Setelah menangkap empat orang terduga pelaku penculikan dan pembunuhan, kini Polda Metro Jaya kembali mengumumkan penangkapan empat orang lainnya pada Minggu, (24/8) yang diduga sebagai aktor intelektual di balik kasus ini.
Kriminolog Haniva Hasna mengatakan jika empat terduga pelaku yang ditangkap itu bukan eksekutornya, dia mengindikasikan ada “banyak tangan” yang terlibat dalam kejahatan tersebut.
Adapun motifnya, kata Haniva, bisa beragam mulai dari persoalan pribadi hingga dugaan fraud atau kecurangan yang berkaitan dengan kredit fiktif—seperti yang ramai dibicarakan warganet.
Rekaman CCTV yang viral di media sosial memperlihatkan korban saat keluar dari sebuah gedung menuju mobil pribadinya di kawasan Pasar Rebo, Jakarta Timur, Rabu, 20 Agustus 2025.
Saat hendak masuk ke mobil, tiba-tiba sebuah mobil MPV putih berhenti di dekatnya. Beberapa orang keluar dan langsung menyergap korban. Meski sempat melawan, Mohamad Ilham akhirnya dipaksa masuk ke mobil para pelaku yang langsung melarikan diri.
Keesokan harinya, Kamis 21 Agustus 2025, warga Desa Nagasari, Serang Baru, Kabupaten Bekasi, menemukan sesosok mayat di area persawahan. Tubuh korban ditemukan dengan tangan dan kaki terikat, serta mata dilakban. Identifikasi kemudian memastikan jasad tersebut adalah Mohamad Ilham Pradipta.
Baca juga: Tanggapi Usulan Anggota DPR Soal Gerbong Merokok, Gibran: Tidak Sejalan dengan Program Presiden
Hasil Autopsi
Kepala RS Bhayangkara Polri Kramat Jati, Brigjen Pol Prima Heru Yulihartono, mengungkapkan hasil autopsi korban. Terdapat luka akibat benda tumpul pada bagian dada dan leher.
“Kemungkinan korban meninggal karena kekurangan oksigen setelah adanya tekanan pada tulang leher dan dada,” jelasnya.

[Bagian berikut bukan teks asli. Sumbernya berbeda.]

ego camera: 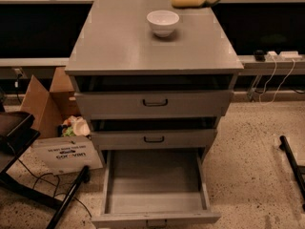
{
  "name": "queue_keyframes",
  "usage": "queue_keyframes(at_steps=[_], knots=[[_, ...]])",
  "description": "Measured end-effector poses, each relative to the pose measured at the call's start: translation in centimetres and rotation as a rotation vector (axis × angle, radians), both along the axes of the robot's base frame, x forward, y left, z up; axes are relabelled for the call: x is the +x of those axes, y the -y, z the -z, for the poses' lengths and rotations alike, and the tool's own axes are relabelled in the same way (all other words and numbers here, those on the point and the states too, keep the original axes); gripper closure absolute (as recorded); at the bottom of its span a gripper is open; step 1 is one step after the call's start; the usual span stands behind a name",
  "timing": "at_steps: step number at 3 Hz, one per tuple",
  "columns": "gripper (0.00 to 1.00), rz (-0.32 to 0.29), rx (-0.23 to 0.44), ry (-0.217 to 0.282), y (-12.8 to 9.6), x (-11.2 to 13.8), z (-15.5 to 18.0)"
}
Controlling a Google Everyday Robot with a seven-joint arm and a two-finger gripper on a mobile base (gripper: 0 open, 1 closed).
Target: Place sponge into bottom drawer
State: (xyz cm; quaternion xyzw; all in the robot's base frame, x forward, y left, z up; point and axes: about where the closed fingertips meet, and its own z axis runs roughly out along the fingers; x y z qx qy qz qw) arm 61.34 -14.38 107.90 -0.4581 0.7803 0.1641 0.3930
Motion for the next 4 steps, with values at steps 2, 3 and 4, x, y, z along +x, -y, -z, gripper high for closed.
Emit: queue_keyframes(at_steps=[2,3,4], knots=[[1.00,-0.021,0.165,0.271,-5.7,-12.8,-7.2],[1.00,0.024,0.125,0.054,-6.3,-12.2,5.7],[1.00,0.031,0.030,-0.154,-7.6,-10.8,18.8]])
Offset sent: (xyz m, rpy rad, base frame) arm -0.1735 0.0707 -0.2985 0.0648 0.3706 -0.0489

Selain itu, tim forensik masih melakukan pemeriksaan toksikologi untuk memastikan ada atau tidaknya racun dalam tubuh korban.
Pada Kamis malam, 21 Agustus 2025, polisi menangkap empat orang yang diduga sebagai pelaku penculikan. Mereka adalah AT, RS, RAH, dan RW. Tiga ditangkap di Johar Baru, Jakarta Pusat, sementara RW diamankan saat hendak kabur ke NTT melalui bandara.

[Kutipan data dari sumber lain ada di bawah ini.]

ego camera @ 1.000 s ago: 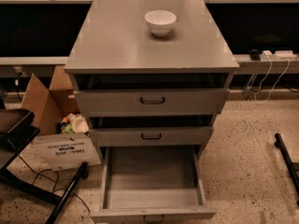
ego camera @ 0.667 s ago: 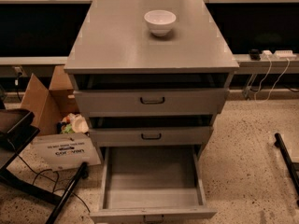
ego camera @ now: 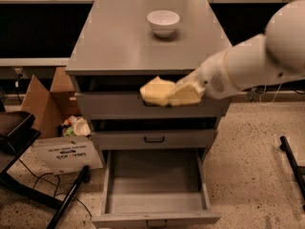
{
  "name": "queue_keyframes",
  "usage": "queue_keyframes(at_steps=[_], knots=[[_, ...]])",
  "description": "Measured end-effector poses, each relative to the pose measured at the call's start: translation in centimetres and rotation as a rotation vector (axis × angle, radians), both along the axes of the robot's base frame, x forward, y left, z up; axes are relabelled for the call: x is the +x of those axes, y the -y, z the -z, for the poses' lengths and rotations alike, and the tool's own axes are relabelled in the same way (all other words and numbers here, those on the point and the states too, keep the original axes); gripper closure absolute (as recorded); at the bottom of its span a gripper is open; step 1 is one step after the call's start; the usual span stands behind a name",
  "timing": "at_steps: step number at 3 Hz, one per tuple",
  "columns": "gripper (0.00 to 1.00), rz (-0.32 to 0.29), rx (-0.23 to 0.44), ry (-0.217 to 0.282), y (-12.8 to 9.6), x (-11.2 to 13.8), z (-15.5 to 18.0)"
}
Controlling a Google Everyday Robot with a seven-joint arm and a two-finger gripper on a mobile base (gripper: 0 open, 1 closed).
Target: Place sponge into bottom drawer
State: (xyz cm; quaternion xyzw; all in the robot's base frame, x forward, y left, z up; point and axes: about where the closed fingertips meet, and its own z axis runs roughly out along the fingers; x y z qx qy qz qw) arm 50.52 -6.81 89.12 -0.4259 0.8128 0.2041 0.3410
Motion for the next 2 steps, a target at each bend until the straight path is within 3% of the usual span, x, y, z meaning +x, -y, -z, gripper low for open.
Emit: queue_keyframes(at_steps=[1,2], knots=[[1.00,0.029,-0.068,-0.032,-0.77,2.23,7.80],[1.00,0.028,-0.072,-0.041,-1.04,2.51,8.41]])
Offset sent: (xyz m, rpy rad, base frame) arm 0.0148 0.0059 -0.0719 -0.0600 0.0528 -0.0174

Hasil pemeriksaan awal bahwa keempatnya berperan sebagai penculik, bukan eksekutor pembunuhan. Polisi meyakini ada pihak lain yang mendalangi kejahatan tersebut.
Pada Minggu 24 Agustus 2025, Polda Metro Jaya kembali menangkap empat orang lainnya yang disebut sebagai aktor utama. Mereka adalah C, DH, YJ, dan AA.
Tiga ditangkap di Solo, Jawa Tengah, sementara satu orang lainnya diamankan di Pantai Indah Kapuk, Jakarta Utara. Keempat tersangka kini sedang diperiksa intensif untuk mengungkap jaringan kejahatan ini secara terang benderang.
Fraud, Persaingan Jabatan, atau Utang
Kriminolog Haniva Hasna meyakini kasus ini merupakan kejahatan yang terorganisir.
“Ada peran perantara, eksekutor, dan otak pelaku. Keempat orang yang sudah ditangkap baru sebatas penculik,” jelas Haniva.
Menurutnya, motif kejahatannya juga beragam. Persoalan pribadi, misalnya perselisihan dengan rekan kerja atau perebutan jabatan.
Dugaan fraud atau kredit fiktif, di mana korban diduga mengetahui dokumen sensitif terkait kecurangan keuangan bernilai miliaran rupiah. Masalah penagihan utang, baik terkait nasabah bermasalah maupun jaringan debt collector.
Haniva menegaskan polisi harus menelusuri jejak digital komunikasi para pelaku, karena kemungkinan besar terdapat pesan atau instruksi dari pihak yang lebih tinggi.